For some comments upon the usual role of the judiciary in past years in the entering of consent decrees see: Report of the Antitrust Subcommittee of the Committee on the Judiciary, House of Representatives, 86th Cong., 1st Sess. 14-15 (1959) (committee print) and Hamilton & Till, United States Senate Temporary National Economic Committee, 76th Cong., 3d Sess., Investigation of Concentration of Economic Power, Antitrust in Action, Monograph No. 16, p. 88 (1940).

[4] 15 U.S.C. § 16 (1958).

[5] Upon the hearing it was represented that since publication of the terms of the proposed decree thirty-five pharmaceutical firms have indicated interest in the purchase of the basic compound.

[6] See Raylite Electric Corp. v. Noma Electric Corp., 170 F.2d 914, 915 (2d Cir. 1948); General Aniline & Film Corp. v. Bayer Co., 305 N.Y. 479, 113 N.E.2d 844 (1953).

[7] The Government has offered to dismiss the action against American without prejudice in the event the proposed final judgment is authorized to eliminate any question that such rights as American may have under the contract remain unimpaired.

[8] See United States v. National Lead Co., 63 F.Supp. 513, 525 & n. 8 (S.D.N.Y. 1945), aff'd, 332 U.S. 319, 67 S.Ct. 1634, 91 L.Ed. 2077 (1947). See generally National Licorice Co. v. N. L. R. B., 309 U.S. 350, 359-367, 60 S.Ct. 569, 84 L.Ed. 799 (1940).

[9] During the years 1959 through 1961 this averaged $7,133,000 a year, the equivalent of $11.91 per pound.

[10] This is included in the $13.00 per pound which American now pays which, according to it, amounted to $1,900,000 last year.

[11] The contract contains a provision that it is to be construed in accordance with the law of the State of New York.

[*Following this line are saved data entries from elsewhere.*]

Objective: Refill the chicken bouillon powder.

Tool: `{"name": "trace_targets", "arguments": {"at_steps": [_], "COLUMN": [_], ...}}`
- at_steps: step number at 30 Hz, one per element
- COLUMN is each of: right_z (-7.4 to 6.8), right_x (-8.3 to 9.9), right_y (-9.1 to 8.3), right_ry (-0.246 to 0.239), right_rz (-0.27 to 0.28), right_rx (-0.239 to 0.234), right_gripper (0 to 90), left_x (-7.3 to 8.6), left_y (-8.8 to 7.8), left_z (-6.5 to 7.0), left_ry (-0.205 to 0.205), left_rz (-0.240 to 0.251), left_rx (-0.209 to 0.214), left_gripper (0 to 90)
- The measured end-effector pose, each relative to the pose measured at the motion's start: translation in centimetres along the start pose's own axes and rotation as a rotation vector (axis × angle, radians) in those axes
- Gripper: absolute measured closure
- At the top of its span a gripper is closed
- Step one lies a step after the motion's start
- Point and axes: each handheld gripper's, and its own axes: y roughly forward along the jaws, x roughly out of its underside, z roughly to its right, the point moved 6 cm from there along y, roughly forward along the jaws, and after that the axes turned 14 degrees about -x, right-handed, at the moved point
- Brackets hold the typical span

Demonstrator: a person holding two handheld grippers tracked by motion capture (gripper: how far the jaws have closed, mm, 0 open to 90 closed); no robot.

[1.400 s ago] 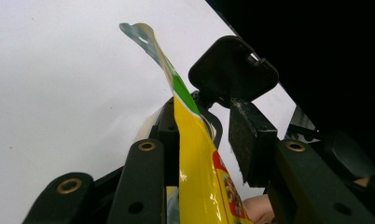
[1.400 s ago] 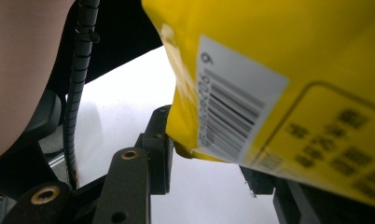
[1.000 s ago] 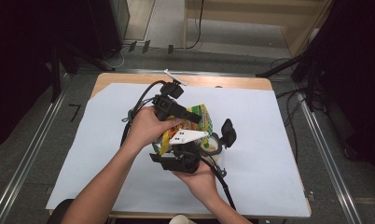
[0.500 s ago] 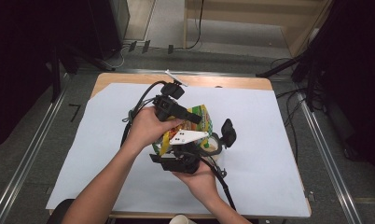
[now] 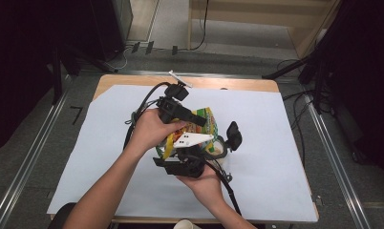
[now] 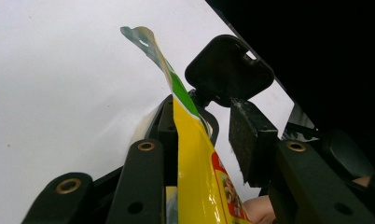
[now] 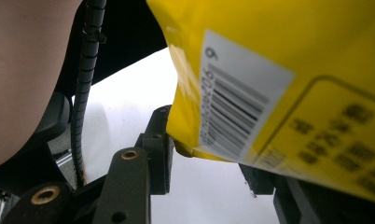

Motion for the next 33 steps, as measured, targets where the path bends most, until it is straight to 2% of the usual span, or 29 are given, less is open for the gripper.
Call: {"name": "trace_targets", "arguments": {"at_steps": [12,33], "right_z": [-0.03,-0.13], "right_x": [0.13,0.16], "right_y": [0.14,0.09], "right_ry": [-0.001,0.001], "right_rz": [-0.004,0.005], "right_rx": [0.001,0.009], "right_gripper": [61.1,61.2], "left_x": [0.07,0.06], "left_y": [0.23,0.18], "left_z": [-0.10,0.13], "left_ry": [-0.005,0.002], "left_rz": [-0.016,-0.014], "left_rx": [0.000,-0.003], "left_gripper": [67.0,66.9]}}
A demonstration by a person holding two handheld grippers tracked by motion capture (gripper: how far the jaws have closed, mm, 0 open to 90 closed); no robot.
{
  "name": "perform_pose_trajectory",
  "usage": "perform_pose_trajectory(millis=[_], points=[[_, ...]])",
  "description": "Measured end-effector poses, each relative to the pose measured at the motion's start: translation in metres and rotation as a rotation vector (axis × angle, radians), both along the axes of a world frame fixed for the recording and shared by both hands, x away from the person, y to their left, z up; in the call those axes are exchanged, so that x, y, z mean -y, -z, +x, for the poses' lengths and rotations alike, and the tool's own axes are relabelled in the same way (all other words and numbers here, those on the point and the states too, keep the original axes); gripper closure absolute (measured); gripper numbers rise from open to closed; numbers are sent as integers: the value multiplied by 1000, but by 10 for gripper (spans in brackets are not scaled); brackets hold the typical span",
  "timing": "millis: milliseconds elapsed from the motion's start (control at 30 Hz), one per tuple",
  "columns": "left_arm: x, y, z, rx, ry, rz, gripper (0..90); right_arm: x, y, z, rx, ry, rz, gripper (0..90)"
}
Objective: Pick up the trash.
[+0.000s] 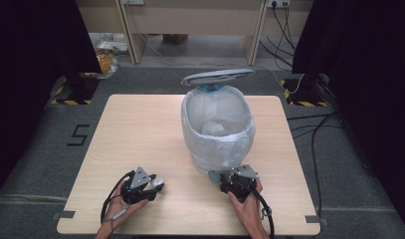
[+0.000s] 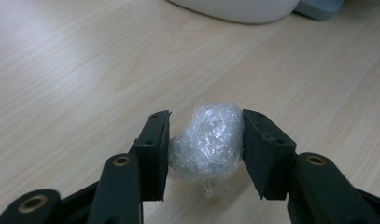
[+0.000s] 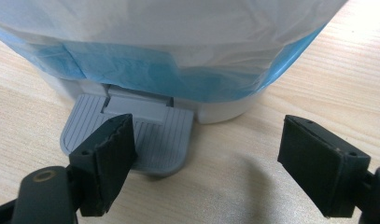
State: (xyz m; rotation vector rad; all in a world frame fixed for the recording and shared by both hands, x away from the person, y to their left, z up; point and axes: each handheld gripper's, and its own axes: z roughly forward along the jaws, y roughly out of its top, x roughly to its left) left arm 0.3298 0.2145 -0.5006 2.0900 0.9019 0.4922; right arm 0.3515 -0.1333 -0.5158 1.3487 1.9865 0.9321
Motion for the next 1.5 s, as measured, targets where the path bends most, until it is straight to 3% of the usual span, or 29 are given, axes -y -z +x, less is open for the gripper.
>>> perform_pose_trajectory(millis=[67, 200, 467, 700, 1067, 1167, 1400, 1500], points=[[0, -2, 1, 3, 1, -3, 533, 0, 0, 0, -1, 2, 1, 189], [0, -15, 8, -7, 19, -50, 533, 0, 0, 0, 0, 1, 0, 189], [2, -35, 18, 20, 21, -70, 533, 0, 0, 0, 0, 0, 0, 189], [3, -44, 25, 25, 20, -90, 533, 1, 0, 1, 2, -4, -4, 189], [0, -73, 34, 71, 4, -137, 533, 1, 0, 1, 1, -7, -2, 189], [6, -88, 37, 89, 25, -167, 533, 1, 0, 1, -2, -7, 4, 189], [16, -103, 42, 100, 61, -171, 534, 1, 0, 1, 0, -6, 2, 189], [16, -114, 44, 124, 57, -179, 534, 1, 0, 1, -2, -7, 5, 189]])
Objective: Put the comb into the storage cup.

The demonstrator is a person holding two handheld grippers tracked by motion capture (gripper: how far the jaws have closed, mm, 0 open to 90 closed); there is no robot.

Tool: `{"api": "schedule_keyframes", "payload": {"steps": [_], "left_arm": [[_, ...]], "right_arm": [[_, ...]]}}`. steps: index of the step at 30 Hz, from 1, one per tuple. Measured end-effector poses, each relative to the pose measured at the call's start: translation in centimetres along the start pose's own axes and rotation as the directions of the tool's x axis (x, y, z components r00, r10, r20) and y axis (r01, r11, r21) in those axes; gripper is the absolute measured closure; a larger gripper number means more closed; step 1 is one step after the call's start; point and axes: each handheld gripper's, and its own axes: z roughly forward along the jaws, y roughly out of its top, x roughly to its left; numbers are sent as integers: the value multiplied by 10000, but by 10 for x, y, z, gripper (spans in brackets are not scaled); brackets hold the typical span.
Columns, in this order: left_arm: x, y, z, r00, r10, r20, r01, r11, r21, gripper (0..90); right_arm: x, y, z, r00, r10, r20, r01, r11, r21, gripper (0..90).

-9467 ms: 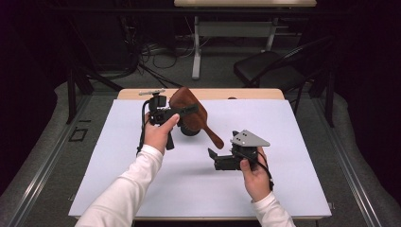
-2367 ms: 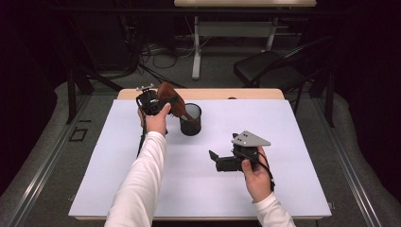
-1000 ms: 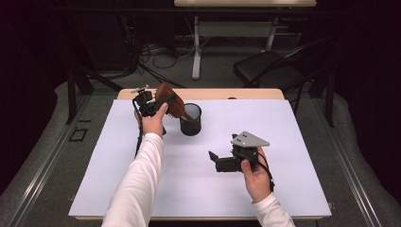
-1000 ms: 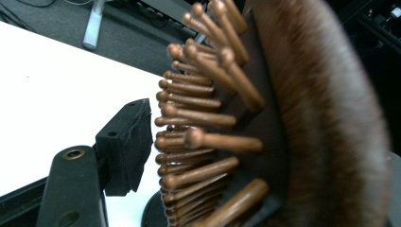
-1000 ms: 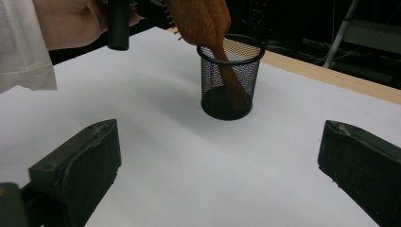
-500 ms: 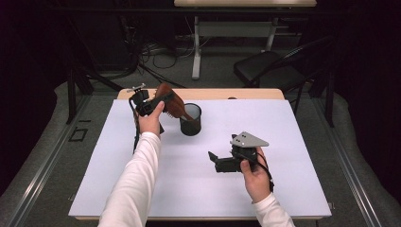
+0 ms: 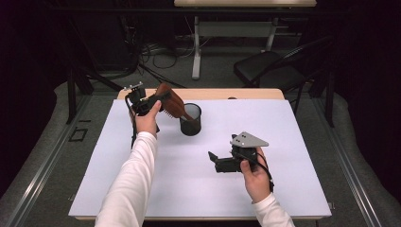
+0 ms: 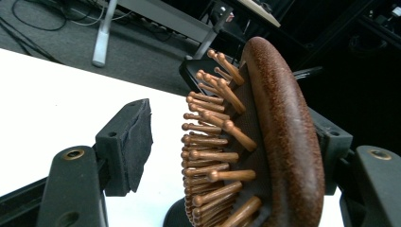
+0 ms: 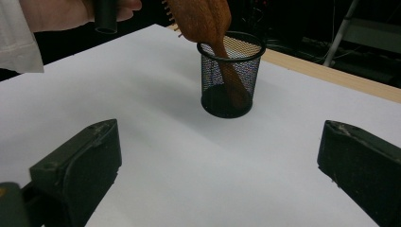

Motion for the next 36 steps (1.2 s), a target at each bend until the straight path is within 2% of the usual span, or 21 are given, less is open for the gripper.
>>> {"api": "schedule_keyframes", "payload": {"steps": [12, 16, 22, 24, 26, 36], "left_arm": [[0, 4, -7, 9993, -282, 260, 297, 9979, -568, 155], [0, 6, -9, 9984, -387, 413, 417, 9963, -754, 140], [-1, 8, -12, 9983, -51, 587, 87, 9981, -609, 62], [-2, 8, -12, 9971, 122, 750, -79, 9983, -577, 3], [-4, 9, -13, 9975, 344, 612, -307, 9978, -594, 4], [-5, 10, -14, 9978, 327, 579, -294, 9979, -573, 4]], "right_arm": [[0, 0, 0, 10000, 2, -4, -2, 10000, 13, 4], [0, 0, 0, 10000, -6, -5, 6, 10000, 18, 4], [0, 0, 0, 10000, -5, 3, 5, 10000, 18, 3], [0, 0, 0, 10000, -3, 5, 3, 10000, 14, 4], [0, 0, 0, 10000, 10, 7, -10, 10000, 13, 4], [0, 0, 0, 10000, 6, 3, -6, 10000, 4, 4]]}}
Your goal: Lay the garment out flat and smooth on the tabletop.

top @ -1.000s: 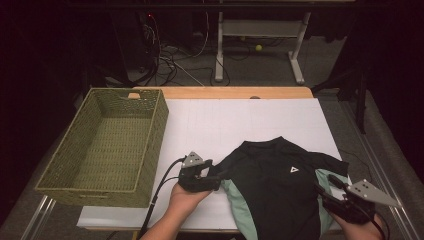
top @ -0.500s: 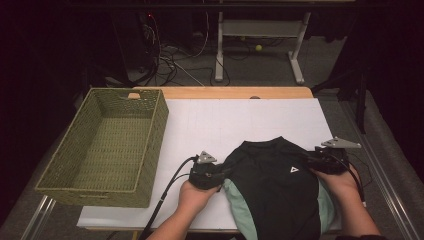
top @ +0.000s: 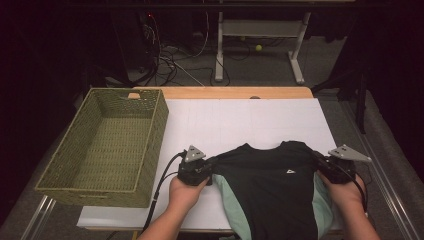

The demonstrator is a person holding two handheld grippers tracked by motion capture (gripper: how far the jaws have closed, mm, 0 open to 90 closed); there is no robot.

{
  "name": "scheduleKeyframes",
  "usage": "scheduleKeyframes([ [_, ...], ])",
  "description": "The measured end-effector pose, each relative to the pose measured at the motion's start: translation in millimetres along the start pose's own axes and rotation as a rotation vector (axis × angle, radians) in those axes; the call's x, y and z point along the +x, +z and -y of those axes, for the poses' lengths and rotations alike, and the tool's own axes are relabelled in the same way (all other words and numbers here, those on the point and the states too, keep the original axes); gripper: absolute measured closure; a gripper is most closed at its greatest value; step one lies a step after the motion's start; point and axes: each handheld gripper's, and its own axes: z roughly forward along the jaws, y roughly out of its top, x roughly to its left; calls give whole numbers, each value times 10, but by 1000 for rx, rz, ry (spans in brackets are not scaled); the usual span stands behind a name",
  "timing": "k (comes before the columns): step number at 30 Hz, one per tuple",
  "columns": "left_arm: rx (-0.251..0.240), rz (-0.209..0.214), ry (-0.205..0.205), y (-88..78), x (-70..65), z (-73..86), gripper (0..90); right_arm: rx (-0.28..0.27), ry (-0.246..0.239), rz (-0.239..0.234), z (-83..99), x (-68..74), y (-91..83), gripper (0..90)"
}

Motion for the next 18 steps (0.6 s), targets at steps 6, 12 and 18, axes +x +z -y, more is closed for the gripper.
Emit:
scheduleKeyframes([
  [6,-59,-22,1,-56,49,-283,820,-125,-1,64,-237,-18,-159,890],
  [12,-89,-105,48,10,180,-763,820,-174,-11,93,-666,-85,-17,891],
  [18,-78,-184,21,201,413,-1113,784,-179,0,125,-1074,-181,258,878],
])
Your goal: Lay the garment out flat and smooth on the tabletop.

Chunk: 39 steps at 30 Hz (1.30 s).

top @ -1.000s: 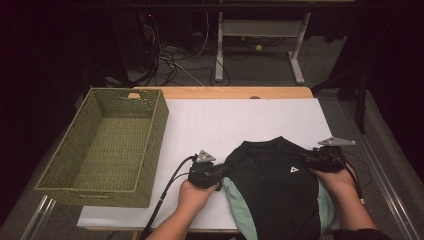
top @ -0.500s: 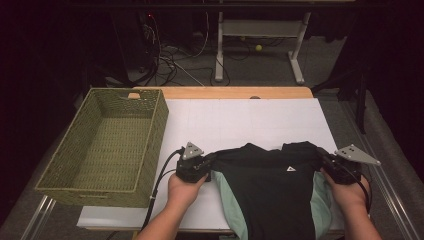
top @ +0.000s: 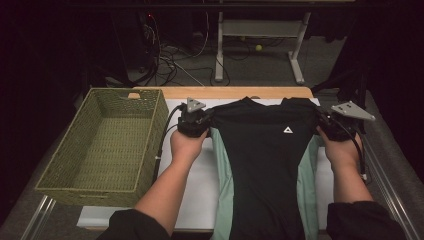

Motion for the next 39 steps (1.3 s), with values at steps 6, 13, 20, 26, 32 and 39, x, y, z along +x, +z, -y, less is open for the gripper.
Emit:
scheduleKeyframes([
  [6,51,72,-59,75,11,282,440,73,26,-63,154,30,121,591],
  [13,78,173,-23,-125,-149,783,371,98,36,-92,464,28,-185,562],
  [20,172,283,17,-408,-310,1269,372,108,52,-135,842,100,-613,565],
  [26,261,352,115,-461,-533,1445,402,154,78,-182,1160,241,-931,546],
  [32,290,348,142,-398,-594,1494,524,225,137,-200,1394,361,-1105,500],
  [39,296,371,176,-390,-651,1497,766,282,137,-242,1467,471,-1118,503],
])
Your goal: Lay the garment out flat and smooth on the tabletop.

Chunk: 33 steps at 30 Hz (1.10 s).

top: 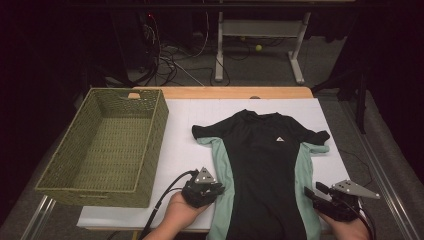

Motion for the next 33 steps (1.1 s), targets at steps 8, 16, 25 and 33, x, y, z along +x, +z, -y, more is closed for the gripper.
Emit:
scheduleKeyframes([
  [8,-28,-6,4,-50,-24,46,830,46,-60,21,13,75,34,682],
  [16,-36,-3,-12,-166,-3,153,832,43,-96,55,-2,63,16,884],
  [25,-32,-6,10,-164,-91,182,830,-1,-54,117,32,-102,-116,877],
  [33,-24,8,9,-210,-103,221,827,-33,-33,75,89,-106,-203,698],
])
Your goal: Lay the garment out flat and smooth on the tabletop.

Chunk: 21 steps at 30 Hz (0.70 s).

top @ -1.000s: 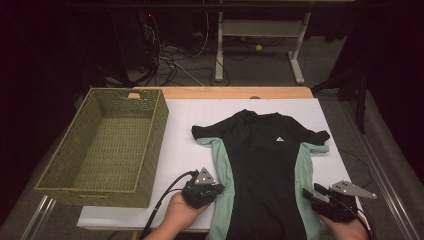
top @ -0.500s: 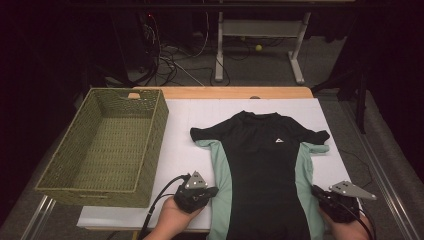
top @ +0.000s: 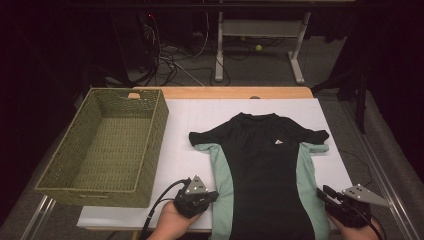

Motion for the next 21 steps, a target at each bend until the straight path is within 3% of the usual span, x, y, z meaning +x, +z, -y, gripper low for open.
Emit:
scheduleKeyframes([
  [15,-5,8,1,-17,-27,25,825,45,-10,-32,91,70,4,661],
  [19,-8,10,-1,-21,-27,28,824,52,-14,-32,94,79,13,711],
  [21,-8,13,-3,-25,-27,28,825,54,-20,-42,94,89,9,807],
])
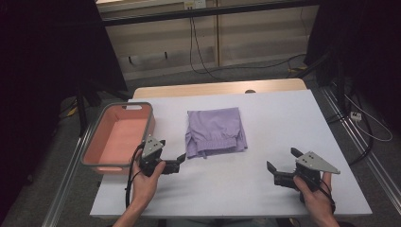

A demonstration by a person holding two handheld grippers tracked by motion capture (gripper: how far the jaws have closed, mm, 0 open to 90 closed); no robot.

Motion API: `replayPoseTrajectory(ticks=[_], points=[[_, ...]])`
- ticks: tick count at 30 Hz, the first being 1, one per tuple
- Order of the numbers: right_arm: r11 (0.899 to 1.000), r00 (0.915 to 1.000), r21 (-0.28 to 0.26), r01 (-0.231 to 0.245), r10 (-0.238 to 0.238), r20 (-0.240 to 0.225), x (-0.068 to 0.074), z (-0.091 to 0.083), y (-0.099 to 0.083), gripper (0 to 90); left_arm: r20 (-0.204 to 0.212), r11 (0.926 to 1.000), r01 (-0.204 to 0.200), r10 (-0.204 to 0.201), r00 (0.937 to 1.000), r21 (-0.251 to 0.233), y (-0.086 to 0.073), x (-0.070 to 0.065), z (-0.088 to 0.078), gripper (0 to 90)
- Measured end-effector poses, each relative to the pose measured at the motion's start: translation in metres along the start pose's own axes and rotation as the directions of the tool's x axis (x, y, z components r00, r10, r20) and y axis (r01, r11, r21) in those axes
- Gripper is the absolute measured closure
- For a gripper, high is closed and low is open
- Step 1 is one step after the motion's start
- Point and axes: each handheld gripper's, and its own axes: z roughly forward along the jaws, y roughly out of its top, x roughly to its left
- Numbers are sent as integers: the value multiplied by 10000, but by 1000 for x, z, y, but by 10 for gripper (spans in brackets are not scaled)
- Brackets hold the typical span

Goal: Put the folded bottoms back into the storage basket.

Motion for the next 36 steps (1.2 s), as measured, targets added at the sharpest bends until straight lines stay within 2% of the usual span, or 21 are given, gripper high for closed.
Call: replayPoseTrajectory(ticks=[5, 11, 18, 21, 23, 26, 28, 30, 32, 36], points=[[10000, 10000, -50, -14, 14, 16, -1, -3, -1, 23, 5, 10000, -87, 87, 10000, 8, 10, 4, 10, 68], [10000, 10000, -39, -37, 37, 4, -1, -2, 0, 23, 58, 9996, 233, -233, 9997, 126, 19, 11, 23, 71], [10000, 9999, -49, 64, -65, -133, 1, -1, 0, 23, -43, 9992, 402, -401, 9992, 86, 31, 17, 31, 73], [10000, 9999, -37, 63, -63, -124, 1, -1, 0, 23, -16, 9986, 474, -474, 9989, 229, 36, 20, 37, 73], [10000, 9999, -31, 48, -49, -111, 1, -2, -1, 23, -36, 9977, 462, -461, 9989, 492, 39, 21, 41, 74], [10000, 9999, -33, 34, -34, -116, 0, -2, -1, 23, -54, 9972, 484, -482, 9988, 572, 42, 22, 45, 100], [10000, 9999, -33, 20, -21, -111, 0, -2, -1, 23, 83, 9968, 535, -540, 9985, 586, 45, 25, 48, 103], [10000, 9999, -14, 18, -18, -108, 0, -2, 0, 23, 107, 9947, 769, -778, 9969, 681, 50, 29, 54, 103], [10000, 9999, -19, 46, -46, -130, 0, -1, 0, 23, 77, 9926, 712, -723, 9974, 984, 52, 30, 59, 105], [10000, 9999, -3, 51, -51, -152, 1, 0, 0, 23, 93, 9896, 953, -969, 9953, 1075, 57, 31, 67, 110]])
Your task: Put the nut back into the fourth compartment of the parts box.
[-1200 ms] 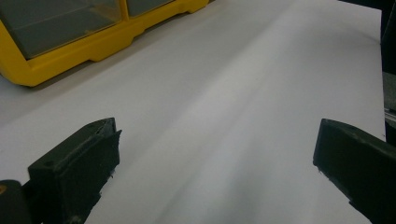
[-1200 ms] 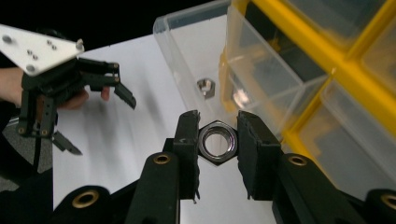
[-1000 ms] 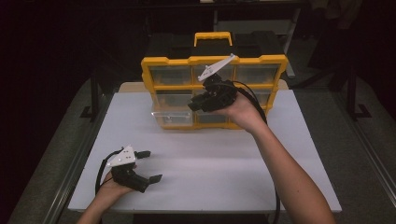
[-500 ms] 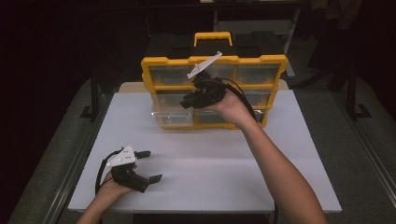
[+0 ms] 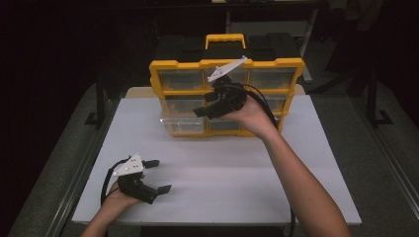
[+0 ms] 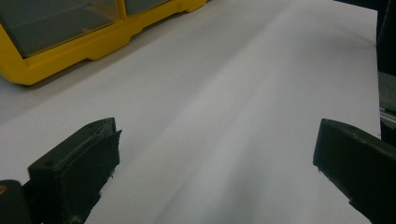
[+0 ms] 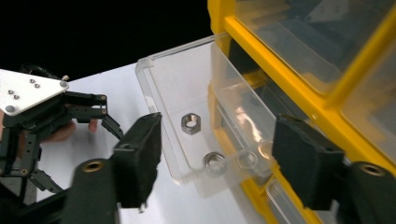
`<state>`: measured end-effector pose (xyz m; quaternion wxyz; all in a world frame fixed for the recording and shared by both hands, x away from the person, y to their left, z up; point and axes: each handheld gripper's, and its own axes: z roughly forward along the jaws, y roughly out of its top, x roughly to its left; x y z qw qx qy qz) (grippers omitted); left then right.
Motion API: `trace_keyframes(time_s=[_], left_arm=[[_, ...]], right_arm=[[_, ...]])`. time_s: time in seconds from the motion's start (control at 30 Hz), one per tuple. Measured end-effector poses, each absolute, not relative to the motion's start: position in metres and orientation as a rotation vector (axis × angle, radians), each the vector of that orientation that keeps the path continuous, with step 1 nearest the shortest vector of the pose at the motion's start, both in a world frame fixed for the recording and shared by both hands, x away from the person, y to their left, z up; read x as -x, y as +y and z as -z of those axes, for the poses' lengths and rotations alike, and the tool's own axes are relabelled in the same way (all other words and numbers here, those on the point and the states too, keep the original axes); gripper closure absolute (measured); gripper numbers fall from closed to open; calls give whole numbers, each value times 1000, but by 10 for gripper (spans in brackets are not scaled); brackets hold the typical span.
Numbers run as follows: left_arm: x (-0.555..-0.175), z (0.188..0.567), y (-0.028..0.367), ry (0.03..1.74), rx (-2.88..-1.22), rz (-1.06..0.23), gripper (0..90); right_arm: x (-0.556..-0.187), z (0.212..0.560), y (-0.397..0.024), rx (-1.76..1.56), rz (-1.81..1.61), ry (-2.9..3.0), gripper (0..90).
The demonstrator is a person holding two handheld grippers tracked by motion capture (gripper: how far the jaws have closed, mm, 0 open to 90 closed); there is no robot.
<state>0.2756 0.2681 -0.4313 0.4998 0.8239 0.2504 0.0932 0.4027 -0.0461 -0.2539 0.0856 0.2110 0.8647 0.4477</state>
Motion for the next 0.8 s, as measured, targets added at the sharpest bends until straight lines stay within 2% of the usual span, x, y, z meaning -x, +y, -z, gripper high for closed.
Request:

[12] See Clark Paper & Mfg. Co. v. Stenacher, 236 N.Y. 312, 140 N.E. 708, 29 A.L.R. 1325 (1923); Sun Printing and Publishing Ass'n v. Remington Paper & Power Co., 235 N.Y. 338, 139 N.E. 470 (1923); St. Regis Paper Co. v. Hubbs & Hastings Paper Co., 235 N.Y. 30, 138 N.E. 495 (1923). But cf. Outlet Embroidery Co. v. Derwent Mills, Ltd., 254 N.Y. 179, 172 N.E. 462, 70 A.L.R. 1440 (1930).